Set down, please, without alteration, the lines of the entries below from the first through the one containing "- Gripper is".

Dataset excerpts:
· · ·
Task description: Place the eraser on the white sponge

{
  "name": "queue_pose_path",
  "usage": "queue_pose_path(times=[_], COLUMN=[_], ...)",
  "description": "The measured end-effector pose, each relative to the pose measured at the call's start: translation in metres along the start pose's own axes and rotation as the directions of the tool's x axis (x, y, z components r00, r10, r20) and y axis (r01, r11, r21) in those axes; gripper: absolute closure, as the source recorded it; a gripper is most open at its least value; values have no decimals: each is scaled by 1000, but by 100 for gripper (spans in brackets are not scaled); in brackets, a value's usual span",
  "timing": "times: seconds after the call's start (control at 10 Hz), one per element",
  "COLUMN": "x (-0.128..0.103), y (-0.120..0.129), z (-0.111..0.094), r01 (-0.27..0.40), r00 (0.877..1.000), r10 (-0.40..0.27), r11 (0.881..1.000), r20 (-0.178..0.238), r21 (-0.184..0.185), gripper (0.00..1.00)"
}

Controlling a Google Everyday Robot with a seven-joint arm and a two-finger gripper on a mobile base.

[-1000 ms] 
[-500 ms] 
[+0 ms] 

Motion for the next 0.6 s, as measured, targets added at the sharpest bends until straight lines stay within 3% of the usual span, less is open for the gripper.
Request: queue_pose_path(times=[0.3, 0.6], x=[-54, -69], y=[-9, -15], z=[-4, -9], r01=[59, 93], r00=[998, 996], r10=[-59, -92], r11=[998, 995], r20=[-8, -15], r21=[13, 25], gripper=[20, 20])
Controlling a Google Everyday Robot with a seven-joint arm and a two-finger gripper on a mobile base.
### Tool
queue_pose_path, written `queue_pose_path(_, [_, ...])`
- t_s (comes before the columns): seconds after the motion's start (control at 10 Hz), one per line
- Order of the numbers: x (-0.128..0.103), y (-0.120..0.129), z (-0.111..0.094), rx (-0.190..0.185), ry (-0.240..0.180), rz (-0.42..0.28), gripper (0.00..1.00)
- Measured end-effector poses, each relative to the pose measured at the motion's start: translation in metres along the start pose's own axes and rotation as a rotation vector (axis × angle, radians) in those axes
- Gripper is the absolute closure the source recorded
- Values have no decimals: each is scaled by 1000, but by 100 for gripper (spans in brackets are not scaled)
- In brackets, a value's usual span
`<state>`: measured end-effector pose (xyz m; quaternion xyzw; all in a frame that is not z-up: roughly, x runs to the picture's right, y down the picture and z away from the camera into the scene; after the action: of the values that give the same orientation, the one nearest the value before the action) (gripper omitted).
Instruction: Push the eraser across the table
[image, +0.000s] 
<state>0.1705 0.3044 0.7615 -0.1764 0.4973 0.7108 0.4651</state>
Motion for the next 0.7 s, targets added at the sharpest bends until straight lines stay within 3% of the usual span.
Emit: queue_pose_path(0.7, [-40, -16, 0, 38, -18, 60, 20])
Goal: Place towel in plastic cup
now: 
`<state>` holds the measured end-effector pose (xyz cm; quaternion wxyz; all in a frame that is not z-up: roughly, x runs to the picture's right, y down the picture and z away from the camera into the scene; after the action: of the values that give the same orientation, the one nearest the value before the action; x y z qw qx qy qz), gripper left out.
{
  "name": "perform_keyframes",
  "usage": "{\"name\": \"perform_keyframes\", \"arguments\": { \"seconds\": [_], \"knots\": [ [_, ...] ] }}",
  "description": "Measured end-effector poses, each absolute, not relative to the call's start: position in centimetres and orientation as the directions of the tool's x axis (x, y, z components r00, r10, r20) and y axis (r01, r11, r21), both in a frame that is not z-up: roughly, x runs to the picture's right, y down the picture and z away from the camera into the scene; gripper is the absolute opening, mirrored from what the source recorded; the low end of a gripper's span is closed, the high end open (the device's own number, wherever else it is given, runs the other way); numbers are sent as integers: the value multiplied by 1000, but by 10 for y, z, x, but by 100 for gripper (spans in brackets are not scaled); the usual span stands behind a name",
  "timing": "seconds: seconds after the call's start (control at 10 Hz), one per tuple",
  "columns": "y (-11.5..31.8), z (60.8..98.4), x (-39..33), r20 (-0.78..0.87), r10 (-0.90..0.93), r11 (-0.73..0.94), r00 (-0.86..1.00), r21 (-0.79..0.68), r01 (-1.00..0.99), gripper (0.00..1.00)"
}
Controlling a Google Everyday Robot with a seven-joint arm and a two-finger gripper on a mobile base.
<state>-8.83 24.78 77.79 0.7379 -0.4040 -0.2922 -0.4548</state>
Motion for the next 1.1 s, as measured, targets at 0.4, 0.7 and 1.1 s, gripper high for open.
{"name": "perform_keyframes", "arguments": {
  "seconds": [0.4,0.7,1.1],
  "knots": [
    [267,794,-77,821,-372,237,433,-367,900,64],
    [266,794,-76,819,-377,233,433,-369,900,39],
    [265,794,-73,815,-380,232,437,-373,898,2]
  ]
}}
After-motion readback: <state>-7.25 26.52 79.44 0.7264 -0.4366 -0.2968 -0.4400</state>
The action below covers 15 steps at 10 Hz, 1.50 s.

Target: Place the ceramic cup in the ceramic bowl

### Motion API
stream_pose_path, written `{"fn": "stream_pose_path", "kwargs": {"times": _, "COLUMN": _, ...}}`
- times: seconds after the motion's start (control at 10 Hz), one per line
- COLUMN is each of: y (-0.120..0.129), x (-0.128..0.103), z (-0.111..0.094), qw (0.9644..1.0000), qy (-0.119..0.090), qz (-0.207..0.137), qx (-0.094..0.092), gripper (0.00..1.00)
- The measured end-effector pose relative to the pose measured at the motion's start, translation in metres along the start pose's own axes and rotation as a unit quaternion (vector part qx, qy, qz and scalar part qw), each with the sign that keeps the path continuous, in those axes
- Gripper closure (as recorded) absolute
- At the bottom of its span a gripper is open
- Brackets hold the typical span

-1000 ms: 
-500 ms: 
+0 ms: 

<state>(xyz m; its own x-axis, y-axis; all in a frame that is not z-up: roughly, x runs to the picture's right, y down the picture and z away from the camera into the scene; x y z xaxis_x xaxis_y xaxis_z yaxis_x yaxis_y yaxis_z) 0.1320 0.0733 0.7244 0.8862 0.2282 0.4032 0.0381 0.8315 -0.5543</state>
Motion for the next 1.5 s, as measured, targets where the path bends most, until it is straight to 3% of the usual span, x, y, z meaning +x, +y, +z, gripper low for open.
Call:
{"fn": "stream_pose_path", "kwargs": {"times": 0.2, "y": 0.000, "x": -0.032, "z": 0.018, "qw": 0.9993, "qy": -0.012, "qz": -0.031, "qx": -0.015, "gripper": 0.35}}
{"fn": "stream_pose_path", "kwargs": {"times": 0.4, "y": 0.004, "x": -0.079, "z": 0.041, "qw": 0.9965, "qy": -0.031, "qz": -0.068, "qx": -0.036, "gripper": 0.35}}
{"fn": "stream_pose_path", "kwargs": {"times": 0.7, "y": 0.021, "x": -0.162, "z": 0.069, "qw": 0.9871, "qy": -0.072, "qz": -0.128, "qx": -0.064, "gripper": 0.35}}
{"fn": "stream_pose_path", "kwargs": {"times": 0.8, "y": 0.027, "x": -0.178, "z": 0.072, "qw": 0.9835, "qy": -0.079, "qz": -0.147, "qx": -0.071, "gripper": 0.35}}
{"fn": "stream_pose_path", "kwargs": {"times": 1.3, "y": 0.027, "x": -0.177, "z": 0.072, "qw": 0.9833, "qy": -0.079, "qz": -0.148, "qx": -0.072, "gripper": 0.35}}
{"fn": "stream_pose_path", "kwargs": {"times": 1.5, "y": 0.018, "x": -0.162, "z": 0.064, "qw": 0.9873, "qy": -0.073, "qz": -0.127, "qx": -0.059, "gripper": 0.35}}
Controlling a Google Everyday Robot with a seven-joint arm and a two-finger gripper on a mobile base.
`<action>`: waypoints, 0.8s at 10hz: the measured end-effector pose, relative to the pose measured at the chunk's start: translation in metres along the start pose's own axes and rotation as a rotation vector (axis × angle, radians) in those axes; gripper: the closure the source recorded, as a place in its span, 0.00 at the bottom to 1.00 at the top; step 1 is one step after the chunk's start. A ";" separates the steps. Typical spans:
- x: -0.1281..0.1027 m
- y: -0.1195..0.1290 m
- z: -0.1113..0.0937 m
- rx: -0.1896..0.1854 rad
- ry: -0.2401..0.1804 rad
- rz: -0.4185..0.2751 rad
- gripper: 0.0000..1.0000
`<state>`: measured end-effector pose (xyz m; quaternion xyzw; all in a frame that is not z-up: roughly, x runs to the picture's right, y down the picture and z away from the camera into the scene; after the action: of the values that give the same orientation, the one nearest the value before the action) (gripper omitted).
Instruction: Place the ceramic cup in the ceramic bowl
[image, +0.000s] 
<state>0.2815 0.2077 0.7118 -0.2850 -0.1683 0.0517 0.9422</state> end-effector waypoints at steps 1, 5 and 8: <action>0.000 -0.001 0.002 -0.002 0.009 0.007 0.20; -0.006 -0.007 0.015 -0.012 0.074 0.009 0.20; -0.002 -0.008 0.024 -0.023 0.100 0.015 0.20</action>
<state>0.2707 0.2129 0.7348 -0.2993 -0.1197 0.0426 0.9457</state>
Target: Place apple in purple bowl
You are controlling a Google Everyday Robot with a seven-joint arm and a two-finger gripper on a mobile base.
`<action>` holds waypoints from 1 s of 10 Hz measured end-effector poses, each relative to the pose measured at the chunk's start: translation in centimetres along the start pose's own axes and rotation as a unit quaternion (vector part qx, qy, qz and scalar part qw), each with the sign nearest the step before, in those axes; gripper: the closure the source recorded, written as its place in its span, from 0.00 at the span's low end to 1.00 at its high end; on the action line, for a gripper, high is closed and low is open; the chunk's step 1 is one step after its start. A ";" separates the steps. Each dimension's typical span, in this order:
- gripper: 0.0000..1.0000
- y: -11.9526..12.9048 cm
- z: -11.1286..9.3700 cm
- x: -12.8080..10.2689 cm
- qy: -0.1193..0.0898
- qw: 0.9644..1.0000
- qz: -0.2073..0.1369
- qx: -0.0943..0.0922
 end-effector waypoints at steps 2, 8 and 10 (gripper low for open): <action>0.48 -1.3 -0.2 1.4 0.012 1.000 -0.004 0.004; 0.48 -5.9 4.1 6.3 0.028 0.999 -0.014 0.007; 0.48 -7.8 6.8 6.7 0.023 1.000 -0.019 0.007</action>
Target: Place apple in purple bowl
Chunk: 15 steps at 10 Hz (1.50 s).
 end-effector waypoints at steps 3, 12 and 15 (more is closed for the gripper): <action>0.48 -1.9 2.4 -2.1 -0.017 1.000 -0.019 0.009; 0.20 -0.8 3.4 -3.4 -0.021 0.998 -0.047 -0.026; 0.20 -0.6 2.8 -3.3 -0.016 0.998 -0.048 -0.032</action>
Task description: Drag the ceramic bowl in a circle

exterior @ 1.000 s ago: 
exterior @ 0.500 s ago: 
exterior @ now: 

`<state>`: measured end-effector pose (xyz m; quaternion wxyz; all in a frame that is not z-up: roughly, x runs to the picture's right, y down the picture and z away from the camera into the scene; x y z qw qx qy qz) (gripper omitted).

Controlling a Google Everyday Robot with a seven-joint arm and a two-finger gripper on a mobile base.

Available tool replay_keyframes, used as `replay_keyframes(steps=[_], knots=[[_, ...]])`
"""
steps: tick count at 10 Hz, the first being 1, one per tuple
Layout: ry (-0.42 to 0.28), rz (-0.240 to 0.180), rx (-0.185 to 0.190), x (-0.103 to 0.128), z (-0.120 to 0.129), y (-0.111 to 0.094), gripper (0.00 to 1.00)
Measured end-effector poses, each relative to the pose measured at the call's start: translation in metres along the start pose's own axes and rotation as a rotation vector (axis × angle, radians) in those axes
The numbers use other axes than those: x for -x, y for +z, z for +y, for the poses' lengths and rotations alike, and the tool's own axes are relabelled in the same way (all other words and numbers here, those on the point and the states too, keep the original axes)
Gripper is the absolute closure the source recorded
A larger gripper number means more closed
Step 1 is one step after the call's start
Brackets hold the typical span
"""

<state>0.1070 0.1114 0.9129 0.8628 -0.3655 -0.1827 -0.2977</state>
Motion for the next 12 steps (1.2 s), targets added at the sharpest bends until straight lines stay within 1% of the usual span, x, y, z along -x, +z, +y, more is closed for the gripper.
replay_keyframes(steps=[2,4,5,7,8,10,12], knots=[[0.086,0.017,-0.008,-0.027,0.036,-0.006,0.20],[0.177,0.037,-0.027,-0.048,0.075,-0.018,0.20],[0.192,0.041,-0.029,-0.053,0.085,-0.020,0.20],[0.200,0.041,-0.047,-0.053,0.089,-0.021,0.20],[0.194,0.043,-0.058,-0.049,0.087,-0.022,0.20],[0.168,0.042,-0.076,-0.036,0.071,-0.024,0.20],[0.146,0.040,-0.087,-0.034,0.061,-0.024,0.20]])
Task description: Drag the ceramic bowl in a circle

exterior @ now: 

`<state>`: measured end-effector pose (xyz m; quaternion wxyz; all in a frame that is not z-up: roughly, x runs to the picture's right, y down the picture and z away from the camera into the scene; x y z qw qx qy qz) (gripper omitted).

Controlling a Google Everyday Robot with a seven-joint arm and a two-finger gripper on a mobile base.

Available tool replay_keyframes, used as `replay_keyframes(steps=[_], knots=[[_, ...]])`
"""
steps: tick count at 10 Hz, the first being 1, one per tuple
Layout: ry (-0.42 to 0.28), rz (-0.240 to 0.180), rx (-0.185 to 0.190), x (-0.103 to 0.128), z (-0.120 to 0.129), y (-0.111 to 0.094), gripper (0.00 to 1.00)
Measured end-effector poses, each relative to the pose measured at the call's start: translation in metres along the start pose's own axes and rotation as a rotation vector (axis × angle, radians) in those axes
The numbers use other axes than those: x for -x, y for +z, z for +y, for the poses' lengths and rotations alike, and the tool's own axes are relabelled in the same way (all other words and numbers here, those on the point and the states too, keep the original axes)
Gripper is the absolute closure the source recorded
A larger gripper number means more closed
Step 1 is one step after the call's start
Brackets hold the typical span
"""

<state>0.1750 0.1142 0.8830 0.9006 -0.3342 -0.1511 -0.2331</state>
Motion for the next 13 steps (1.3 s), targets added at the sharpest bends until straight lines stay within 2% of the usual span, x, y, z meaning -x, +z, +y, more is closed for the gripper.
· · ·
Written response:
Task description: Place the eraser on the white sponge

{
  "name": "queue_pose_path",
  "usage": "queue_pose_path(times=[_], COLUMN=[_], ...)",
  "description": "The measured end-effector pose, each relative to the pose measured at the call's start: translation in metres along the start pose's own axes and rotation as the directions of the tool's x axis (x, y, z components r00, r10, r20) and y axis (r01, r11, r21) in those axes; gripper: absolute closure, as the source recorded it; a gripper is most open at its least value; values have no decimals: each is scaled by 1000, but by 100 for gripper (spans in brackets are not scaled); in brackets, a value's usual span",
  "timing": "times: seconds after the call's start (control at 10 Hz), one per element",
  "COLUMN": "x (-0.128..0.103), y (-0.120..0.129), z (-0.111..0.094), r01 (-0.27..0.40), r00 (0.877..1.000), r10 (-0.40..0.27), r11 (0.881..1.000), r20 (-0.178..0.238), r21 (-0.184..0.185), gripper (0.00..1.00)"
}

Controlling a Google Everyday Robot with a seven-joint arm and a two-finger gripper on a mobile base.

[-1000 ms] 
[-500 ms] 
[+0 ms] 

Motion for the next 0.6 s, as measured, targets added at the sharpest bends until straight lines stay within 3% of the usual span, less is open for the gripper.
Request: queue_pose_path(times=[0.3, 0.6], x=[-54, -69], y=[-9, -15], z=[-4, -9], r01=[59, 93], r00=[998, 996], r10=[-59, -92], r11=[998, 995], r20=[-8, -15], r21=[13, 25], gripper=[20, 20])
Controlling a Google Everyday Robot with a seven-joint arm and a two-finger gripper on a mobile base.
### Tool
queue_pose_path, written `queue_pose_path(_, [_, ...])`
- t_s (comes before the columns): seconds after the motion's start (control at 10 Hz), one per line
- Order of the numbers: x (-0.128..0.103), y (-0.120..0.129), z (-0.111..0.094), rx (-0.190..0.185), ry (-0.240..0.180), rz (-0.42..0.28), gripper (0.00..1.00)
- Measured end-effector poses, each relative to the pose measured at the motion's start: translation in metres along the start pose's own axes and rotation as a rotation vector (axis × angle, radians) in those axes
- Gripper is the absolute closure the source recorded

Nothing else belongs in this output.